───── Stored data ─────

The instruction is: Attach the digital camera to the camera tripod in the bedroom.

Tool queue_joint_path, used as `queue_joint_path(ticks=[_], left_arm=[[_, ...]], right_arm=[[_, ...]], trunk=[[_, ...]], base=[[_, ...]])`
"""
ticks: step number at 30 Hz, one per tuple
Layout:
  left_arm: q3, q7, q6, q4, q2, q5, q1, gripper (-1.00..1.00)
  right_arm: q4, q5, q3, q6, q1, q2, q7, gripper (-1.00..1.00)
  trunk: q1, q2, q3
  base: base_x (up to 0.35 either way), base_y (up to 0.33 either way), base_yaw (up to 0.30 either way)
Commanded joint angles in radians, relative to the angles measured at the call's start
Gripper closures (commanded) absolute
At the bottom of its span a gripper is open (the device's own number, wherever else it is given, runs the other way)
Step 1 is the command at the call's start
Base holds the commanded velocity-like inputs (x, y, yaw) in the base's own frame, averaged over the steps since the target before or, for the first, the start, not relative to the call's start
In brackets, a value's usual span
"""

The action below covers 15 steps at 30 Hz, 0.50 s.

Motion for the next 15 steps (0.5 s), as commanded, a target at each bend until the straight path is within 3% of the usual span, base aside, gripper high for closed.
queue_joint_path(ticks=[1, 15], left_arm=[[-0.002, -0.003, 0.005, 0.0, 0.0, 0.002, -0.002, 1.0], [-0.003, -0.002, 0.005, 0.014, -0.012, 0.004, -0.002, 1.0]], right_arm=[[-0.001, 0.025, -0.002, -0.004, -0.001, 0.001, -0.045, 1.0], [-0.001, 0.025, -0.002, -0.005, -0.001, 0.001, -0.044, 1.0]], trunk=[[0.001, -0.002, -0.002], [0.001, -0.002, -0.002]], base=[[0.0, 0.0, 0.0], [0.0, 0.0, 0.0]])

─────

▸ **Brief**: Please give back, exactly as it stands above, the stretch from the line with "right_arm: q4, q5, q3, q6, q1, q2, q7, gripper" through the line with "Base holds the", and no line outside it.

▸ **Solved exercise**:
  right_arm: q4, q5, q3, q6, q1, q2, q7, gripper (-1.00..1.00)
  trunk: q1, q2, q3
  base: base_x (up to 0.35 either way), base_y (up to 0.33 either way), base_yaw (up to 0.30 either way)
Commanded joint angles in radians, relative to the angles measured at the call's start
Gripper closures (commanded) absolute
At the bottom of its span a gripper is open (the device's own number, wherever else it is given, runs the other way)
Step 1 is the command at the call's start
Base holds the commanded velocity-like inputs (x, y, yaw) in the base's own frame, averaged over the steps since the target before or, for the first, the start, not relative to the call's start

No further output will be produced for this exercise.